DIRECTIONS FOR THIS TASK. If a record holds a picture, leave the picture out; return everything else exactly.
────────
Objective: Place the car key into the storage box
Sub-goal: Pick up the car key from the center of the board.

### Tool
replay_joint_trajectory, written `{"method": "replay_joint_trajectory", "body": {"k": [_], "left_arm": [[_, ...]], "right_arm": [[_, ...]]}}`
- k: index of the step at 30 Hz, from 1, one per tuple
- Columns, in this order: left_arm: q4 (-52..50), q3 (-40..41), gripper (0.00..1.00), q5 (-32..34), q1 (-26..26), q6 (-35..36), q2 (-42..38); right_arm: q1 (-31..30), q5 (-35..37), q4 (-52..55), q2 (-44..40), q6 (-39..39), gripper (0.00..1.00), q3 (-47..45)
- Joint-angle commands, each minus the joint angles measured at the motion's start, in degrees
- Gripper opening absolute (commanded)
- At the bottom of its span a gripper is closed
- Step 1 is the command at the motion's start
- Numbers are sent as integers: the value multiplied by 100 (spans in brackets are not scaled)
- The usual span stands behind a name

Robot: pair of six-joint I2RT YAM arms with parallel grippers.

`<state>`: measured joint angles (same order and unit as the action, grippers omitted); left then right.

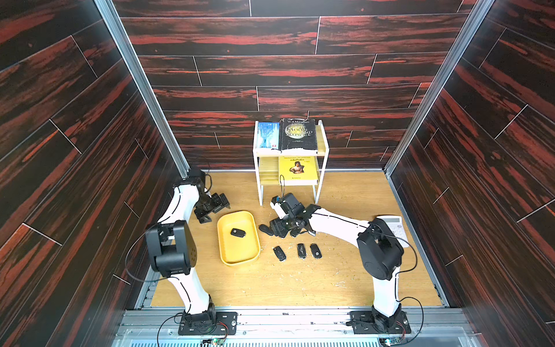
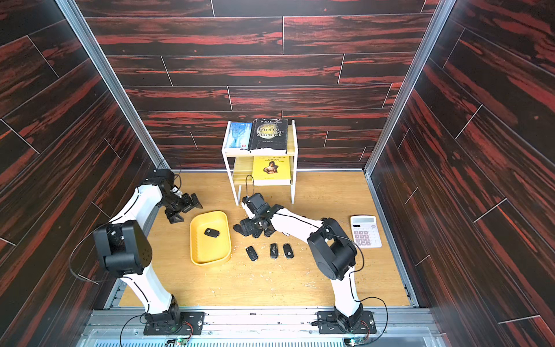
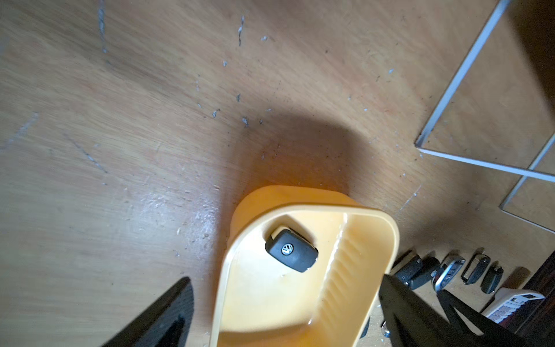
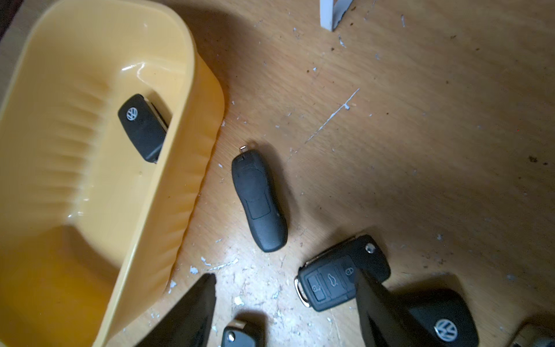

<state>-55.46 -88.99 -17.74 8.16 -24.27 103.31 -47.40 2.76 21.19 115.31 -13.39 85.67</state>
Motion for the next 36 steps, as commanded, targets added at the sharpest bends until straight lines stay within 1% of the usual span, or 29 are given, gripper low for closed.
{"method": "replay_joint_trajectory", "body": {"k": [1,3,4,7,10,15,20,26,31,36], "left_arm": [[208,277,100,-198,-16,-75,-832],[519,589,100,-399,-16,-174,-1306],[790,822,100,-533,-17,-263,-1600],[1788,1589,100,-628,-17,-720,-2467],[2035,1921,100,-650,-14,-829,-3083],[1863,1972,100,-837,-15,-863,-3386],[1864,2083,100,-982,-12,-1003,-3609],[1555,2062,100,-997,-16,-930,-3881],[1387,2110,100,-1078,-17,-873,-4066],[1259,2174,100,-1074,-12,-733,-4126]], "right_arm": [[-93,171,236,237,47,77,251],[-118,198,291,365,47,76,363],[-121,183,321,438,47,77,431],[-156,144,432,632,77,76,619],[-240,126,524,796,108,76,776],[-434,382,667,1102,192,75,1067],[-516,733,1181,1638,363,75,1830],[-516,864,1589,2101,365,71,2456],[-516,996,1881,2410,305,62,2863],[-516,1010,1897,2376,269,43,2851]]}}
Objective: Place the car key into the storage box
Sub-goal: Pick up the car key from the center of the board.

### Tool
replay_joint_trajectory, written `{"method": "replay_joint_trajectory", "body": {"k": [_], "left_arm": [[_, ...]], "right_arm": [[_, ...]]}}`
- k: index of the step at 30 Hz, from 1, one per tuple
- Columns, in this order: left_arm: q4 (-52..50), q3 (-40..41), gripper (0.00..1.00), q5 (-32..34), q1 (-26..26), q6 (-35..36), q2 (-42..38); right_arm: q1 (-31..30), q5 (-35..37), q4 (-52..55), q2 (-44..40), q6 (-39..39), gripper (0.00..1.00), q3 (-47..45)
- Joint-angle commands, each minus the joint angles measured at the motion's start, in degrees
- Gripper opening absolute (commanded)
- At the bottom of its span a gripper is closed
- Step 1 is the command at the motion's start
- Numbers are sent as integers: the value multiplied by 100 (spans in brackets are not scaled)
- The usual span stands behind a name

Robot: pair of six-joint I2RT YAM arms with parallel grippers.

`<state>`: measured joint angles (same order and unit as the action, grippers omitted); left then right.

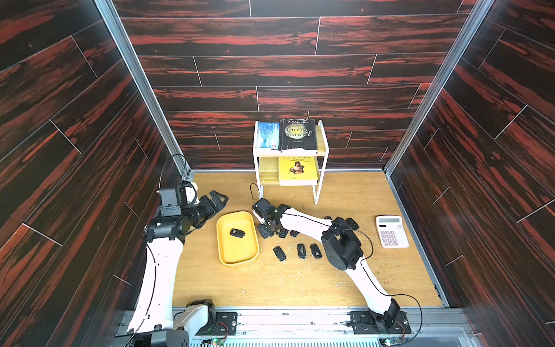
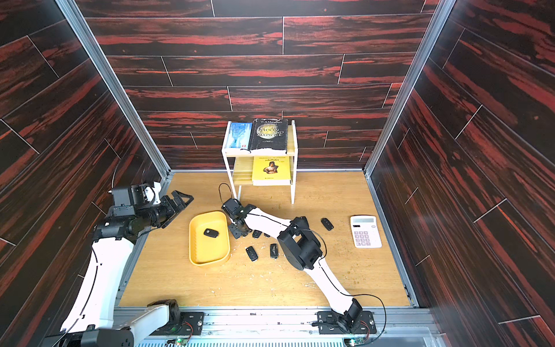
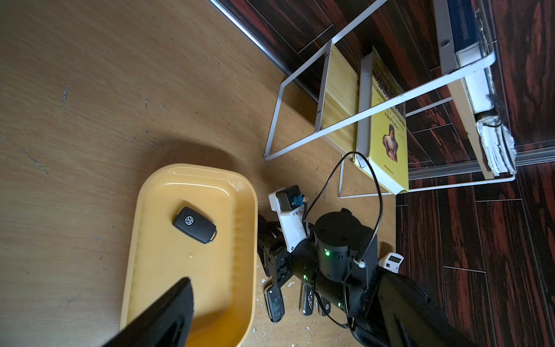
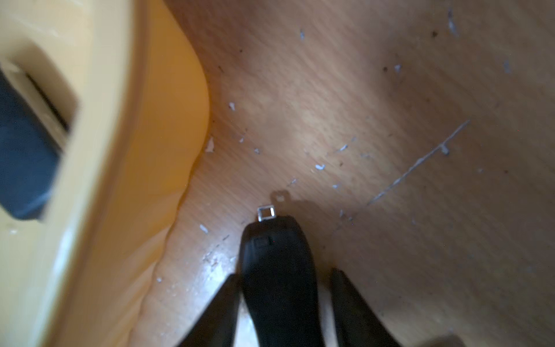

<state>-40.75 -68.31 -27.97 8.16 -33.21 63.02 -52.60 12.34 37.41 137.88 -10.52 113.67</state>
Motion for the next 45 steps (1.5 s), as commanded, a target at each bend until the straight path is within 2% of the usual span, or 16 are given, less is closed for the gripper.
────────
RESULT OF THE EXERCISE.
Objective: Place the car key into the storage box
Sub-goal: Pick up the car key from the center of the board.

### Tool
replay_joint_trajectory, written `{"method": "replay_joint_trajectory", "body": {"k": [_], "left_arm": [[_, ...]], "right_arm": [[_, ...]]}}`
- k: index of the step at 30 Hz, from 1, one per tuple
- Columns, in this order: left_arm: q4 (-52..50), q3 (-40..41), gripper (0.00..1.00), q5 (-32..34), q1 (-26..26), q6 (-35..36), q2 (-42..38); right_arm: q1 (-31..30), q5 (-35..37), q4 (-52..55), q2 (-44..40), q6 (-39..39), gripper (0.00..1.00), q3 (-47..45)
- Joint-angle commands, each minus the joint angles measured at the motion's start, in degrees
- Gripper opening absolute (commanded)
- At the bottom of its span a gripper is closed
- Step 1 is the command at the motion's start
- Numbers are sent as integers: the value multiplied by 100 (spans in brackets are not scaled)
- The usual span stands behind a name

Robot: pair of six-joint I2RT YAM arms with parallel grippers.

`<state>`: measured joint angles (same order and unit as the action, grippers omitted); left then right.


<state>-55.46 -88.99 -17.74 8.16 -24.27 103.31 -47.40 2.76 21.19 115.31 -13.39 85.67</state>
Motion for the next 36 steps, as commanded, targets added at the sharpest bends until straight lines stay within 1% of the usual span, or 29 are given, gripper low for closed.
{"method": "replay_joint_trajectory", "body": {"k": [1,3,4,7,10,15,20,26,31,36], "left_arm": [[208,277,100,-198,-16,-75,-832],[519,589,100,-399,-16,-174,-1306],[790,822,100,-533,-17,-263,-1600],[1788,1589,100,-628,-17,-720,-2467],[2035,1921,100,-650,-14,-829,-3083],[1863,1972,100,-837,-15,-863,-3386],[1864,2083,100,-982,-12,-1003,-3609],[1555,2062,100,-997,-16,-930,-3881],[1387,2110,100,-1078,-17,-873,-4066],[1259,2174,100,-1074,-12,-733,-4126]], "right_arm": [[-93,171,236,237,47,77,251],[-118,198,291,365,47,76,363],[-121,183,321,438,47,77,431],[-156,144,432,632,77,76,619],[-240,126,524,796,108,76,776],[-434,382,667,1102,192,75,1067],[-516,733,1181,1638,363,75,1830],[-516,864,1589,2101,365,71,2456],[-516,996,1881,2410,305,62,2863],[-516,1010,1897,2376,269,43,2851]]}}
Objective: Place the car key into the storage box
Sub-goal: Pick up the car key from the center of the board.

### Tool
replay_joint_trajectory, written `{"method": "replay_joint_trajectory", "body": {"k": [_], "left_arm": [[_, ...]], "right_arm": [[_, ...]]}}`
- k: index of the step at 30 Hz, from 1, one per tuple
- Columns, in this order: left_arm: q4 (-52..50), q3 (-40..41), gripper (0.00..1.00), q5 (-32..34), q1 (-26..26), q6 (-35..36), q2 (-42..38); right_arm: q1 (-31..30), q5 (-35..37), q4 (-52..55), q2 (-44..40), q6 (-39..39), gripper (0.00..1.00), q3 (-47..45)
- Joint-angle commands, each minus the joint angles measured at the motion's start, in degrees
- Gripper opening absolute (commanded)
- At the bottom of its span a gripper is closed
- Step 1 is the command at the motion's start
- Numbers are sent as integers: the value multiplied by 100 (spans in brackets are not scaled)
- The usual span stands behind a name

Robot: pair of six-joint I2RT YAM arms with parallel grippers.

`<state>`: measured joint angles (same order and unit as the action, grippers omitted); left then right.


<state>-40.75 -68.31 -27.97 8.16 -33.21 63.02 -52.60 12.34 37.41 137.88 -10.52 113.67</state>
Motion for the next 45 steps (1.5 s), as commanded, a target at each bend until the straight path is within 2% of the usual span, or 16 are given, less is closed for the gripper.

No additional lines are needed for this answer.